Впервые я заставил своих однокашников с благоговейным трепетом осознать, что перед ними подлинно оригинальный ум, на уроке древней истории. Получилось так, что это был самый первый урок в первый же день учебы. Учительнице было лет сорок, на лице у нее росли волосы, и оттенок оно имело какой-то серо-коричневый; говорили, что, несмотря на свою отталкивающую костлявость и затрапезный вид, она весьма фривольного поведения. Она курила сигареты, громко смеялась, разговаривая с другими учителями во время обеденного перерыва, и старшие ученики часто видели, как она вдруг пускается бежать, или толкается, или чересчур веселится. Ученики звали ее мисс Шенстоун, а учителя - Хэрриет или Хэрри, кроме одной мисс Белсус, которая упорно называла ее мисс Шенстоун и не позволяла обращаться с собой запанибрата.

Итак, нам раздали учебники, и мисс Шенстоун велела открыть их на странице 192. Я не преминул заметить, что поскольку это наш первый урок, было бы правильнее начать с первой страницы.

В ответ на мое замечание у меня тут же спрашивают имя и фамилию, на что я с радостью и нисколько не кривя душой отвечаю:

- Уильям Сароян.

- Так вот, Уильям Сароян, - говорит мисс Шенстоун, - я бы сказала мистер Уильям Сароян, заткните свой рот и предоставьте мне вести занятия по древней истории в этом классе.

Да, это был удар.

На странице 192, как сейчас помню, была фотография двух ничем особенно не примечательных камней, которые, как сказала мисс Шенстоун, назывались Стонхендж. Потом она сказала, что этим камням двадцать тысяч лет.

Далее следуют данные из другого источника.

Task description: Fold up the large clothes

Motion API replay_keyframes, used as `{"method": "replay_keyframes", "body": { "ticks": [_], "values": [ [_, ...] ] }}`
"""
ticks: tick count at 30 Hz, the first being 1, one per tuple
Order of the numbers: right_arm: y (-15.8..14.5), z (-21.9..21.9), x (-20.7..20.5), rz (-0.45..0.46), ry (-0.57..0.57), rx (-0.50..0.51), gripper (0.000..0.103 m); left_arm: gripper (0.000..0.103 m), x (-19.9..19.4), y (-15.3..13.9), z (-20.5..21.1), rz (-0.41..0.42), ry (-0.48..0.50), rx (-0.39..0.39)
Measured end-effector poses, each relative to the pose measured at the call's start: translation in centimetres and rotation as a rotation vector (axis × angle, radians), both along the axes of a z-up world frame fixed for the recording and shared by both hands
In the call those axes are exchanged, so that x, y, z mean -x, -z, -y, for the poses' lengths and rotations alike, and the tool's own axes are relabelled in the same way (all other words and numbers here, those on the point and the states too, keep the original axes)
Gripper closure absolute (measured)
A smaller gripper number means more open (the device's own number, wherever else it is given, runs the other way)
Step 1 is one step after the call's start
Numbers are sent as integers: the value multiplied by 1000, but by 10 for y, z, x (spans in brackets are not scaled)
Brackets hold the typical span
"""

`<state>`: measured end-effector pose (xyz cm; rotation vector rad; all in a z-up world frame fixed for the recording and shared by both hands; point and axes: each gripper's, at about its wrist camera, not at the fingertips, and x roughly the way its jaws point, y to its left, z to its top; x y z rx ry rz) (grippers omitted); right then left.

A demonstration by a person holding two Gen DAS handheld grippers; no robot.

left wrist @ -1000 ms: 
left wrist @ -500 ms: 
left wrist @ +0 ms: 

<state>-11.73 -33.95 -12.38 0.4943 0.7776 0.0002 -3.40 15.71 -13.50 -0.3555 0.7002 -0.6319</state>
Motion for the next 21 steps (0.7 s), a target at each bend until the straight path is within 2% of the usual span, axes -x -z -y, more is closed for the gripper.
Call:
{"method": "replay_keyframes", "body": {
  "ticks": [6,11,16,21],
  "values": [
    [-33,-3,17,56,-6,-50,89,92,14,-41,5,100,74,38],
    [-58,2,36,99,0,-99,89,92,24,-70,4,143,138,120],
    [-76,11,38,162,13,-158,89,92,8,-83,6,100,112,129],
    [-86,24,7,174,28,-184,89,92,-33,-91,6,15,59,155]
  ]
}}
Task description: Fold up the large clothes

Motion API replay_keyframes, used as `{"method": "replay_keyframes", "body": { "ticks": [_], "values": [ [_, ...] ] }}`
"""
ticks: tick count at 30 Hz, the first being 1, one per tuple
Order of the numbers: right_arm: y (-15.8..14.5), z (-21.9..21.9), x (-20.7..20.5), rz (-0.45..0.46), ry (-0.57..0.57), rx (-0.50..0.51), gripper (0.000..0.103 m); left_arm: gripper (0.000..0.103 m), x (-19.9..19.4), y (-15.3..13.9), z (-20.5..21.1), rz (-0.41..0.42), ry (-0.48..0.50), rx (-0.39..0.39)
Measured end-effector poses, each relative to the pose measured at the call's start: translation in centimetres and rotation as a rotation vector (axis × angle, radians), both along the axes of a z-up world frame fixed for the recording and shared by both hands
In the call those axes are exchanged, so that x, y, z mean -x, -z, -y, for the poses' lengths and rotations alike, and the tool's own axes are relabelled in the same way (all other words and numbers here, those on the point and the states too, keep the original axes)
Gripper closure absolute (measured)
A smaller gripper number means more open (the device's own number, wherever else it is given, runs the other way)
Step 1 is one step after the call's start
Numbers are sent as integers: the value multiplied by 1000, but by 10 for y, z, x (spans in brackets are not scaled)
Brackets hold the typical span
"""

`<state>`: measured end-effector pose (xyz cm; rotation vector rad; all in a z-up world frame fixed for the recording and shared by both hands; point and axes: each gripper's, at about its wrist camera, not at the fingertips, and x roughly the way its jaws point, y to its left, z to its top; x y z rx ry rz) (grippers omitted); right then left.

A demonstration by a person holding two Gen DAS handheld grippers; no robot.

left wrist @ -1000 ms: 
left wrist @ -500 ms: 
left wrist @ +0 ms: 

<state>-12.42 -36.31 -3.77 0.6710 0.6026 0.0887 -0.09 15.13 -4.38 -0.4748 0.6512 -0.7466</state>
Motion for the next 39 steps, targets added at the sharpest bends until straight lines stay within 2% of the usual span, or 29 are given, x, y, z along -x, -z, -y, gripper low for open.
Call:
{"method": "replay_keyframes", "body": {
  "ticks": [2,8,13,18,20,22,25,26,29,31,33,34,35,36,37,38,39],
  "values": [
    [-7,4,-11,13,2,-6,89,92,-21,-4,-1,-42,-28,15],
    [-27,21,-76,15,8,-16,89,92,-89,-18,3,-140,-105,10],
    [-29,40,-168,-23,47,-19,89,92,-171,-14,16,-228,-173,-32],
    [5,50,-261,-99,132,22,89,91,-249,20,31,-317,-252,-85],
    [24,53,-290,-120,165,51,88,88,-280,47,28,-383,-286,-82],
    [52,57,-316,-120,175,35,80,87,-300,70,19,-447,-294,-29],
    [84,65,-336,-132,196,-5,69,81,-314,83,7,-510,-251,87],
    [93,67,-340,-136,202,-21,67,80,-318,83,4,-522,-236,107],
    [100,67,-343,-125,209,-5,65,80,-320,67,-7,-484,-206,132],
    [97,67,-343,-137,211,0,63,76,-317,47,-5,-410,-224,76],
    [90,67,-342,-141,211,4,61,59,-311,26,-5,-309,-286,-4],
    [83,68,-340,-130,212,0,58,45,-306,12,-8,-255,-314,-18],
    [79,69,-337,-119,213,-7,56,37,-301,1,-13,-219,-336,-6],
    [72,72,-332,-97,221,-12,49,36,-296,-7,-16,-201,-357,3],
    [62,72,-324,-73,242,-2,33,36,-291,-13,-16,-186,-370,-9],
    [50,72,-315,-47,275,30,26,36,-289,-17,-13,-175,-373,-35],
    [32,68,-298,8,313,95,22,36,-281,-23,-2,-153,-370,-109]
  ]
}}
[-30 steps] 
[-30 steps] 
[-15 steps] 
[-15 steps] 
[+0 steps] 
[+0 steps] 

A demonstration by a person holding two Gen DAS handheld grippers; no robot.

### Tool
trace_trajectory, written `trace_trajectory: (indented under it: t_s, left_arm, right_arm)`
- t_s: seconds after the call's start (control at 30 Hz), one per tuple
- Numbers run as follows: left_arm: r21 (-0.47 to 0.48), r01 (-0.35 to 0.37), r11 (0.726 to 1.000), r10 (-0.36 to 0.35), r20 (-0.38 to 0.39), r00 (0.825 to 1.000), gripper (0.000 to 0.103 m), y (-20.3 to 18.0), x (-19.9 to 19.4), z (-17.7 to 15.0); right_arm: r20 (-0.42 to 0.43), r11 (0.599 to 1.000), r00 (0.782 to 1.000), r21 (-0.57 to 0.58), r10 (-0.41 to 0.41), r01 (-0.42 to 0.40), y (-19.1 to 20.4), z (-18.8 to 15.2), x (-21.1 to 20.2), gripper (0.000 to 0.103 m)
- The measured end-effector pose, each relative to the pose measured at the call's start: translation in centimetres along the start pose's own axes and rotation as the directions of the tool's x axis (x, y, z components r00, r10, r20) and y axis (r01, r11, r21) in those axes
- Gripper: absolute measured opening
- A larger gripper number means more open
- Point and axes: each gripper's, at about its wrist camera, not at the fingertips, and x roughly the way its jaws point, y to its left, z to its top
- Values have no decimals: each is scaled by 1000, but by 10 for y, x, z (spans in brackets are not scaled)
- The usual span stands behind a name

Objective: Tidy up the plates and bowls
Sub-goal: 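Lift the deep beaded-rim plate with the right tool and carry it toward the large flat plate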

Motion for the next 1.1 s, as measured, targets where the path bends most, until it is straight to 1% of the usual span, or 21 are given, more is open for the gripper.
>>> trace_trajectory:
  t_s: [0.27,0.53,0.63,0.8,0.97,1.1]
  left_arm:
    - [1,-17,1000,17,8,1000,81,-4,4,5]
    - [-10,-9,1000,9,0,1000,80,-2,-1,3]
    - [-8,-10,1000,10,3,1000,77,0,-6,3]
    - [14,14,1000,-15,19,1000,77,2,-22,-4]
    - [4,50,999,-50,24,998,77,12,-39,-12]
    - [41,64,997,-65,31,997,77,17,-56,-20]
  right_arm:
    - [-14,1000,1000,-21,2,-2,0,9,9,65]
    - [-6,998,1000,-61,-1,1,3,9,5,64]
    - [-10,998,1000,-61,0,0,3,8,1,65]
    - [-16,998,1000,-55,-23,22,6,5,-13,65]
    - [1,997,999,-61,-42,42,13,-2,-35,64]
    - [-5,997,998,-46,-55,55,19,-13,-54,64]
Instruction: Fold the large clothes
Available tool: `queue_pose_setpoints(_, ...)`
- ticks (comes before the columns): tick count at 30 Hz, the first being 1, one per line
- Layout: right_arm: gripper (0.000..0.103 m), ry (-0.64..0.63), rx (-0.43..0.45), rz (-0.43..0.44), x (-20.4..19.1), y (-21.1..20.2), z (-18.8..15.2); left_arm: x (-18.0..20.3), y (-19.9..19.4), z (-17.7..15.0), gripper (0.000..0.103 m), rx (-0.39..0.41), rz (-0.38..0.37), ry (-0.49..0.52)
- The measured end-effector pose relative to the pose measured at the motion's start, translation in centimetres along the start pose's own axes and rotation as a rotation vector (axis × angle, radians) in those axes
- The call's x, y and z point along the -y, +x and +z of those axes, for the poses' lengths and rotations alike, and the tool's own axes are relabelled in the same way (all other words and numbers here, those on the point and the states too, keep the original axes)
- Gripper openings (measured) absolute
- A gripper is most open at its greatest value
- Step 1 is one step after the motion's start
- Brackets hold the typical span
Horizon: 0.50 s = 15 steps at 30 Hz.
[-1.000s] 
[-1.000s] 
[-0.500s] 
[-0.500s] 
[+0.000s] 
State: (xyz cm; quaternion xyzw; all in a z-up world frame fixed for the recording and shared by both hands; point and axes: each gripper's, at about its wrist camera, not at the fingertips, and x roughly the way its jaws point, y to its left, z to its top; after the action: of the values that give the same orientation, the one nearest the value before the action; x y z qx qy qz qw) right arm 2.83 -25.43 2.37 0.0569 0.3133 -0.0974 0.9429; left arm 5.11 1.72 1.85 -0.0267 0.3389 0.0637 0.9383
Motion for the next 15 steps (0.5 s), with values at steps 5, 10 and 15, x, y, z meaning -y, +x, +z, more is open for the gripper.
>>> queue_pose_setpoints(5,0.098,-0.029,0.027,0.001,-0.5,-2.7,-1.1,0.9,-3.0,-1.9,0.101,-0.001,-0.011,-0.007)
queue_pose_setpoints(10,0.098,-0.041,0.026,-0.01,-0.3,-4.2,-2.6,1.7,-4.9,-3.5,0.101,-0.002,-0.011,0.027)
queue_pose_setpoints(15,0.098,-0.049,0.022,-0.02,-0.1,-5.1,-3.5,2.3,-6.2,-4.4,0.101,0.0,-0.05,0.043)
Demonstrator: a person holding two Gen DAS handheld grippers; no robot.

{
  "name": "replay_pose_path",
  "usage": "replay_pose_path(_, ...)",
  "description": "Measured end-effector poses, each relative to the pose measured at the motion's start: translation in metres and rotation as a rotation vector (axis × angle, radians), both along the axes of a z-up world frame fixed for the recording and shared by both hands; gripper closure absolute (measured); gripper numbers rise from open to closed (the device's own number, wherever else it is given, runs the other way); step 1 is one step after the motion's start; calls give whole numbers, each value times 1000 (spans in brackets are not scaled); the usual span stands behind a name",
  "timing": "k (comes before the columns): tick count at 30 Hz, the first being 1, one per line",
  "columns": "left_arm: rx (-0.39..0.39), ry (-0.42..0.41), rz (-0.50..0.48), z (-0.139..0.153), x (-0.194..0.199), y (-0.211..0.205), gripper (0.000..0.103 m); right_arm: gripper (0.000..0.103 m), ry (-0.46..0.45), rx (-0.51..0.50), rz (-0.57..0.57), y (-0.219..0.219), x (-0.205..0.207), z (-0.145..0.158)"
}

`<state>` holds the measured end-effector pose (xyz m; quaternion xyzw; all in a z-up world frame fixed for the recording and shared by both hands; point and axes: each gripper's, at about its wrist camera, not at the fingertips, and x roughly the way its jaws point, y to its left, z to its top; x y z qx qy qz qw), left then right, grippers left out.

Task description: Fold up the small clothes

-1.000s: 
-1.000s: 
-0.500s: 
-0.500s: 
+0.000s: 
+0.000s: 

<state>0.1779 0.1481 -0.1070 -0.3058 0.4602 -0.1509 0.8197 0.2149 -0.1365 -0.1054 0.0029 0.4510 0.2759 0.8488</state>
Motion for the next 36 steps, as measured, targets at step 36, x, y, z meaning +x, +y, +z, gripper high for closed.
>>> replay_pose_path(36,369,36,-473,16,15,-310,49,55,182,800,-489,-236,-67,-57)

В этот момент и зародилась моя новая школа со своим направлением и правилами поведения.

- Откуда вы знаете? - говорю я.

Как видите, направление новой школы было в корне отлично от старой, где учителя задавали вопросы, а ученики старались ответить на них. Весь класс как один сразу же одобрил это. Со всех сторон стали раздаваться голоса, в которых слышался самый неподдельный энтузиазм. Это была настоящая демонстрация. Ведь ни мисс Шенстоун, или Хэрри, как ей нравилось, чтоб ее звали, ни сам директор мистер Монсун просто не в состоянии были дать сколько-нибудь удовлетворительный ответ и на один из законных вопросов в подобном духе, потому, что они (да и все остальные учителя тоже) всегда принимали на веру то, о чем говорилось в учебниках.